While conservatives are more than within their rights to write off Trump, they would be neither wise nor justified to write off the Jacksonians. They may be disgusted with Trump’s antics, and they may find some Jacksonian positions inchoate, wrongheaded, or unfulfillable. But after the dust from this election settles, it will be urgently necessary to once again fuse patriotic, idealistic, and inclusive conservatism with Jacksonian nationalism.
Ideals need gut instincts and folk tradition on their side in order to be efficacious. The Jacksonian sense of common American identity enables self-governance, charity, and neighborliness; for many — including groups that the GOP has been trying to court for years, such as Hispanic Americans and single women without college degrees — it gives important meaning to life. And Jacksonian support will also be necessary to addressing our pressing foreign-policy problems.

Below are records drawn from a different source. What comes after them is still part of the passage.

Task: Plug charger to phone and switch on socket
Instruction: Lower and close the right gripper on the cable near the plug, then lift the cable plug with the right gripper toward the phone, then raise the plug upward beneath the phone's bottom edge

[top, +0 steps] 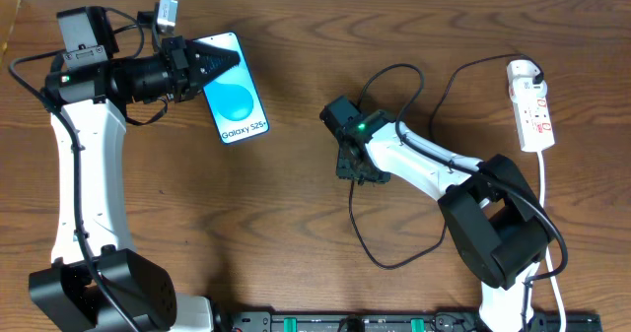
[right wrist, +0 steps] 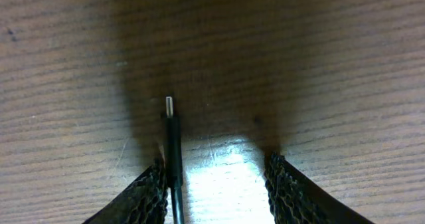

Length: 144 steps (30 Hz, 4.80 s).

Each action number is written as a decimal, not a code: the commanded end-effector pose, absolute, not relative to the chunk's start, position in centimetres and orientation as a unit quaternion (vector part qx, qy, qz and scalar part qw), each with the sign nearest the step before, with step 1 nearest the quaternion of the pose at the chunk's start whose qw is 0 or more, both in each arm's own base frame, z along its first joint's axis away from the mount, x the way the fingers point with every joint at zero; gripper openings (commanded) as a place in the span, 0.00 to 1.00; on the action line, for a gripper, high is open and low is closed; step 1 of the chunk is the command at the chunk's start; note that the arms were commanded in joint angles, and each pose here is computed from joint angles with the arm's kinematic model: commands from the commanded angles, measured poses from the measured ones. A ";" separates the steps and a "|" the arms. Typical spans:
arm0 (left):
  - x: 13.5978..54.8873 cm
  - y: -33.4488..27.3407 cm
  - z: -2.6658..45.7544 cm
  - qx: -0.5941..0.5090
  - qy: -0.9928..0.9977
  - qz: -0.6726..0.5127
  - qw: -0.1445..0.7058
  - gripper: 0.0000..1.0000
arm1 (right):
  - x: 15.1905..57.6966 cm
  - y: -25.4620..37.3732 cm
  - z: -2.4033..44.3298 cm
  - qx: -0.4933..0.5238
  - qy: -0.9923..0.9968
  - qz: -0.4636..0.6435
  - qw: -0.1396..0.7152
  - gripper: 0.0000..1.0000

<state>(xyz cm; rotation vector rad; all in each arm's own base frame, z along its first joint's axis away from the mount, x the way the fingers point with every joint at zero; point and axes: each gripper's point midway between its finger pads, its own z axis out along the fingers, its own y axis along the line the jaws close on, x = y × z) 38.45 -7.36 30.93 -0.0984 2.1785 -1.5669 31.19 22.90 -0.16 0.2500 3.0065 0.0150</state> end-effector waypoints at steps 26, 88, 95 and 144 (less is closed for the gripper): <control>38.0 -7.4 31.8 -0.023 0.787 -0.568 0.239 0.07 | 31.4 23.1 -1.2 0.088 0.994 0.003 0.061 0.15; 41.1 -1.2 43.3 -0.046 0.699 -0.635 0.326 0.07 | 27.3 42.5 27.4 -0.291 0.608 0.738 0.015 0.01; 41.3 -1.1 43.3 -0.063 0.697 -0.639 0.321 0.07 | 27.5 42.0 29.8 -0.266 0.592 0.761 0.021 0.01; 42.5 -2.2 37.9 -0.093 0.727 -0.607 0.308 0.07 | 28.2 40.5 32.2 -0.279 0.553 0.781 0.083 0.01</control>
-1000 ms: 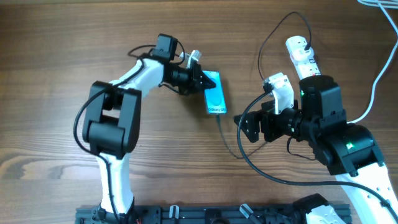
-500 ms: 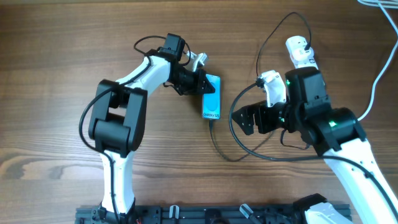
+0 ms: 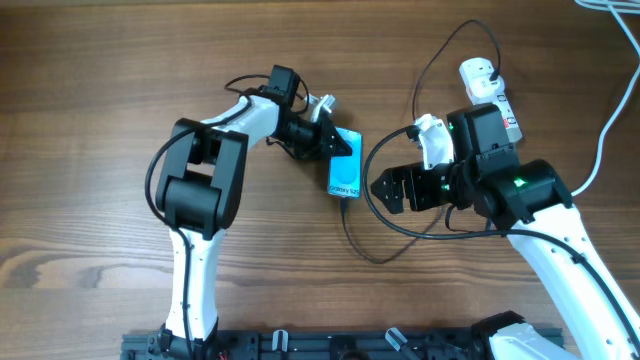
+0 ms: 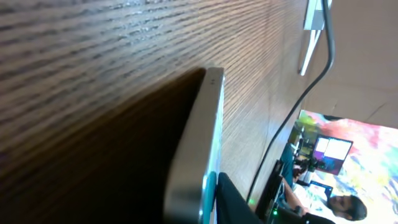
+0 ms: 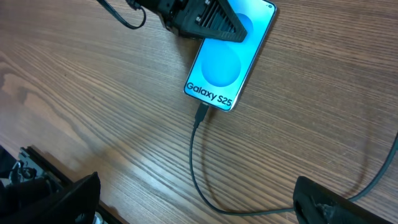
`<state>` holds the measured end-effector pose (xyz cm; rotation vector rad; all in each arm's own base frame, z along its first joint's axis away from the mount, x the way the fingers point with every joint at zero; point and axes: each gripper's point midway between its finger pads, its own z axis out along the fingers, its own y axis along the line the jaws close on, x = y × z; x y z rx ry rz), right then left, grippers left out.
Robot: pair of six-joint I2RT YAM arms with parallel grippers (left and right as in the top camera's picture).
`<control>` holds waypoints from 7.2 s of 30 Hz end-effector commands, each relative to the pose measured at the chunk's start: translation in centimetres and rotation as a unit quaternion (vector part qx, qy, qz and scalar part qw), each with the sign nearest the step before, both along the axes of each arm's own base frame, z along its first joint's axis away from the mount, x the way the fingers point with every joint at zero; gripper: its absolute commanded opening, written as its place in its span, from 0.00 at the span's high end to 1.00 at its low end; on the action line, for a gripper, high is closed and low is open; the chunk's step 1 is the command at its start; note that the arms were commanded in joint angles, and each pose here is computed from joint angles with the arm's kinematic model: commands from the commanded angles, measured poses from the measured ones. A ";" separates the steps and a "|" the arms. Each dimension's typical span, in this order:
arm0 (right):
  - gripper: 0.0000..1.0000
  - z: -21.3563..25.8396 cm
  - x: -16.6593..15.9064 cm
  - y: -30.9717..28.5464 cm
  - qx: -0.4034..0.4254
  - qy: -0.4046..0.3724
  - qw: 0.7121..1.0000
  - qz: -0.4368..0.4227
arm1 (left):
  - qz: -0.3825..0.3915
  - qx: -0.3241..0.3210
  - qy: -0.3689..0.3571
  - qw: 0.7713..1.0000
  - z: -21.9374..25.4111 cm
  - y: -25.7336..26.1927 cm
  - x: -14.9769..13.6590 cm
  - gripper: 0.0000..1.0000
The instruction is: Plug charger to phone and switch on socket
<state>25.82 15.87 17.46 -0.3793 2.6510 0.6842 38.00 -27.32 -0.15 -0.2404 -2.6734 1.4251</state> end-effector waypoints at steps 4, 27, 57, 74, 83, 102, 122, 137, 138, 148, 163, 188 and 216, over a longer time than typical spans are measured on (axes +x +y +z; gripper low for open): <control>0.00 -0.1 0.3 -0.1 -0.003 0.005 1.000 -0.011 | 0.005 0.108 0.014 0.994 -6.1 2.6 -1.2 0.75; 0.01 -3.5 1.3 -3.2 -0.052 0.041 0.985 -0.157 | 0.043 0.146 0.079 0.985 -6.5 5.4 -1.8 0.48; 0.00 -3.4 1.5 -3.5 -0.059 0.031 0.985 -0.157 | 0.083 0.165 0.137 0.973 -6.5 7.1 -2.2 0.46; 0.00 -2.6 3.0 -3.0 -0.036 0.006 0.984 -0.172 | 0.086 0.160 0.134 0.974 -5.8 7.1 -1.9 0.00; 0.01 -2.6 3.0 -3.0 -0.034 0.006 0.984 -0.174 | 0.123 0.287 0.003 0.950 4.9 11.8 -0.7 0.00; 0.00 -3.1 2.1 -3.3 -0.046 0.027 0.984 -0.173 | 0.263 0.368 -0.328 0.829 28.3 17.1 -9.5 0.00; 0.00 -3.2 1.9 -3.3 -0.044 0.037 0.981 -0.184 | 0.414 0.254 -0.433 0.759 35.2 26.3 -17.3 0.00; 0.00 -2.9 2.5 -3.2 -0.033 0.027 0.980 -0.193 | 0.456 0.227 -0.437 0.742 33.1 26.1 -23.6 0.00; 0.00 -2.9 2.5 -3.1 -0.033 0.027 0.980 -0.193 | 0.458 0.225 -0.433 0.743 33.0 26.1 -23.6 0.00; 0.00 -2.7 2.9 -3.0 -0.028 0.020 0.980 -0.194 | 0.475 0.232 -0.384 0.757 31.2 26.3 -24.4 0.00; 0.00 -3.0 5.6 -7.4 -0.116 -0.061 0.954 -0.269 | 0.503 0.178 -0.487 0.692 33.8 27.1 -18.0 0.00; 0.77 -3.6 19.1 -22.7 -0.133 -0.016 0.893 -0.430 | 0.503 0.159 -0.489 0.695 29.7 26.8 -16.4 0.00; 0.96 -11.6 23.8 -26.2 -0.151 -0.022 0.875 -0.459 | 0.518 0.246 -0.434 0.695 25.6 29.0 -18.6 0.00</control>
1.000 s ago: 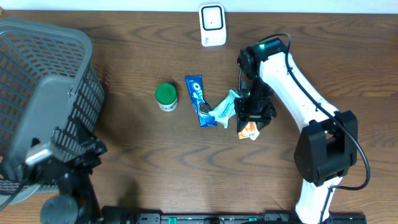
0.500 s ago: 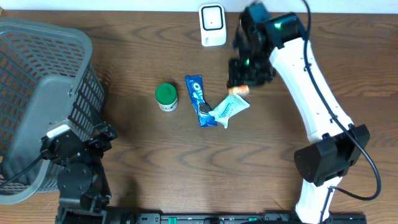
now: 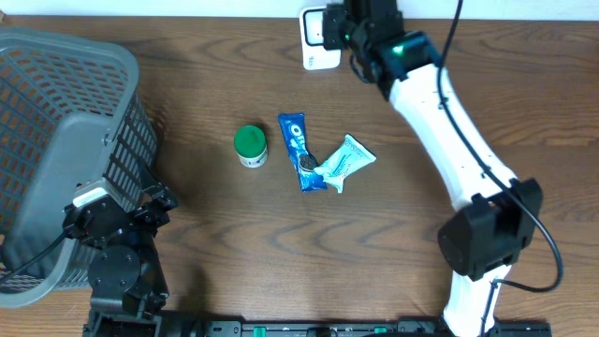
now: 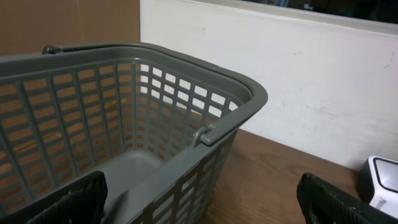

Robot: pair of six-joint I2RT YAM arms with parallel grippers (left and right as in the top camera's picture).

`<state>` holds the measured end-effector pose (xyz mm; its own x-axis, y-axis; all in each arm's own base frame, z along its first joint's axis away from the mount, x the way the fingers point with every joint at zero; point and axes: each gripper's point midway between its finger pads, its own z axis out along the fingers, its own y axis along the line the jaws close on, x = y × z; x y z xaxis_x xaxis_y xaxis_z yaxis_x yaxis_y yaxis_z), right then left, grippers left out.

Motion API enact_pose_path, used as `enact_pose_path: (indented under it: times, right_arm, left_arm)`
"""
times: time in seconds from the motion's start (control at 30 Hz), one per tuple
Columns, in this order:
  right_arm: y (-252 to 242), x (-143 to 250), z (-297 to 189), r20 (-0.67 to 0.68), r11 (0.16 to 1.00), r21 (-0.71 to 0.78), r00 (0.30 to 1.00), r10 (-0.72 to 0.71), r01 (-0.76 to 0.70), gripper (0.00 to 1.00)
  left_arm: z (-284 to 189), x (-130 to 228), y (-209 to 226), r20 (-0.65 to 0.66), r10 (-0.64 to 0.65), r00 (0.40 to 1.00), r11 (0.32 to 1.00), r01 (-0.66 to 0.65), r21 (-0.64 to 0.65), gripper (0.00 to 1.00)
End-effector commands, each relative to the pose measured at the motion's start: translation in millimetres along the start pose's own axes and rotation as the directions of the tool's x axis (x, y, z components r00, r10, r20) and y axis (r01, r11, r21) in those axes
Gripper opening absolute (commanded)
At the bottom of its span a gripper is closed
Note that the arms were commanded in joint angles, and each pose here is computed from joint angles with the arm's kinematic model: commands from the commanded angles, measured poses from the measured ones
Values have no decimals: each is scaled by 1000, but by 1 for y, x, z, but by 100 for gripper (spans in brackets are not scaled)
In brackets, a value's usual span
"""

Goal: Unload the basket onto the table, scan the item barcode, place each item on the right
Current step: 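Carry the orange box to the white scanner and hold it there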

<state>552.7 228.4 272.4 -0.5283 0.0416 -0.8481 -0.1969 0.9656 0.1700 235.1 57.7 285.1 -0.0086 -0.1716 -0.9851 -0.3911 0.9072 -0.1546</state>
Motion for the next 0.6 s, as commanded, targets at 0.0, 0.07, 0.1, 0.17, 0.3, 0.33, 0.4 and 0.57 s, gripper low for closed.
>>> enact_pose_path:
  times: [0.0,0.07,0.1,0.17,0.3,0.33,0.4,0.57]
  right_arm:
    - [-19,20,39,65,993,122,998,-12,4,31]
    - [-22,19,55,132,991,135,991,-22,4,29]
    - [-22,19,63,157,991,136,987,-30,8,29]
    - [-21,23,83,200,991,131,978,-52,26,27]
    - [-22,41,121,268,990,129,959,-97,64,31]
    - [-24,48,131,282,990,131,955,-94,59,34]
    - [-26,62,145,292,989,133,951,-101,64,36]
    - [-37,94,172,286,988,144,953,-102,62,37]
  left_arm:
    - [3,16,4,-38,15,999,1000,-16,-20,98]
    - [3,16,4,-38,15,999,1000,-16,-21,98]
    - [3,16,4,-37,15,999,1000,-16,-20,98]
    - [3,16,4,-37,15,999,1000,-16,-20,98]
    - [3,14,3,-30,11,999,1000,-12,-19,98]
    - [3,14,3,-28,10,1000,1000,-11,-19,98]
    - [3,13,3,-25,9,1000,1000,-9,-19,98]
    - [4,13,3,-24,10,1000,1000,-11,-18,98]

For now, Jacksonianism lies closer to conservatism than it does to the identity-politics Left, and one may reasonably hope for a “best of both” compromise between intellectual conservatism and Jacksonian impulses. It will take some time to work out the details, but time is something we conservatives will have a lot of as we spend the rest of the 2016 presidential campaign in the political wilderness. Consider it the price of ignoring political reality for a generation.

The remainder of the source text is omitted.